▶ [DATA PROVIDED]

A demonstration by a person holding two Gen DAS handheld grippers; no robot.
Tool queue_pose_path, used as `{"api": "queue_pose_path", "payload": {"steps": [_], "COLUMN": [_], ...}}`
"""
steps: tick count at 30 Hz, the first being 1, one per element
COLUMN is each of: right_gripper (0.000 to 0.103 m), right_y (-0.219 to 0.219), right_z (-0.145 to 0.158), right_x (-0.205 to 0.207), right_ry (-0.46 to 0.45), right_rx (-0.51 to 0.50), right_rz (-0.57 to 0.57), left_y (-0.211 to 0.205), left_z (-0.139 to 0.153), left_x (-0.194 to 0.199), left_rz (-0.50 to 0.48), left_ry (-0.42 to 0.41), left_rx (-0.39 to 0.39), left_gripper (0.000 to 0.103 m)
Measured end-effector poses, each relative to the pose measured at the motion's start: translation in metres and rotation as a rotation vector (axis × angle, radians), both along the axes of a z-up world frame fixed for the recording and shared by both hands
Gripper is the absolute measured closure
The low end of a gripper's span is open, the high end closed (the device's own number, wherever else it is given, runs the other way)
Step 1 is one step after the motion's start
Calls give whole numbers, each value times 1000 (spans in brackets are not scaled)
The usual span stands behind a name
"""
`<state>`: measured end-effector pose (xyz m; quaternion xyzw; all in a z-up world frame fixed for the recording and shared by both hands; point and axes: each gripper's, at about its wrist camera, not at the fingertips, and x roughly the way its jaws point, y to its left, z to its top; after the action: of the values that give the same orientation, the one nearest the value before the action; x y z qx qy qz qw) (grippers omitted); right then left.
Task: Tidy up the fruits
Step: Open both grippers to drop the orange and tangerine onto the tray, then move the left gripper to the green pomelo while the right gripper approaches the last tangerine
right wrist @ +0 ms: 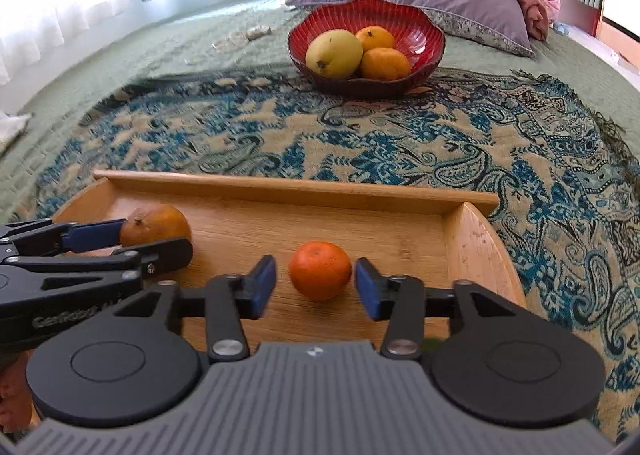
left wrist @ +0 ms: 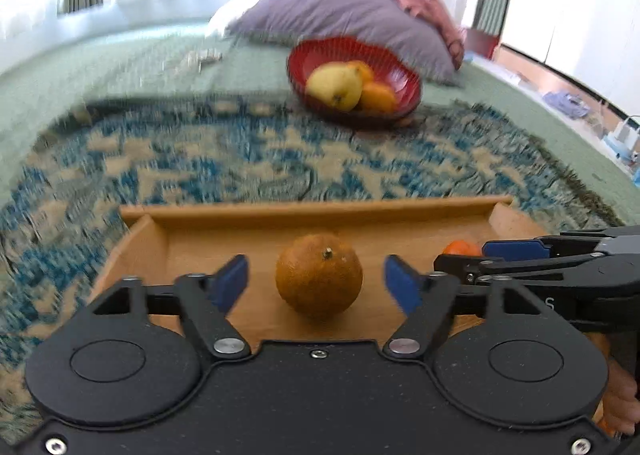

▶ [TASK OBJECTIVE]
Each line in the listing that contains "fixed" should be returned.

▶ [SOLUTION]
Measured end-effector poses, each relative to the pose measured at the motion's start: translation in metres and rotation as a rotation vector (axis × angle, radians), both along the axes of a z-up world frame fixed for the recording and shared by both hands
`<state>`: measured end-effector pose (xyz m; quaternion xyzw; all in a z-up world frame fixed for the recording and shared by both hands; point and axes: each gripper's, at about its wrist camera, not at the fingertips, and x roughly the way its jaws point, y to its left, z to its top; after the action: of the values that give the same orientation, the one nearest the value before the action; x y z qx qy qz qw) (grippers omitted); right then left.

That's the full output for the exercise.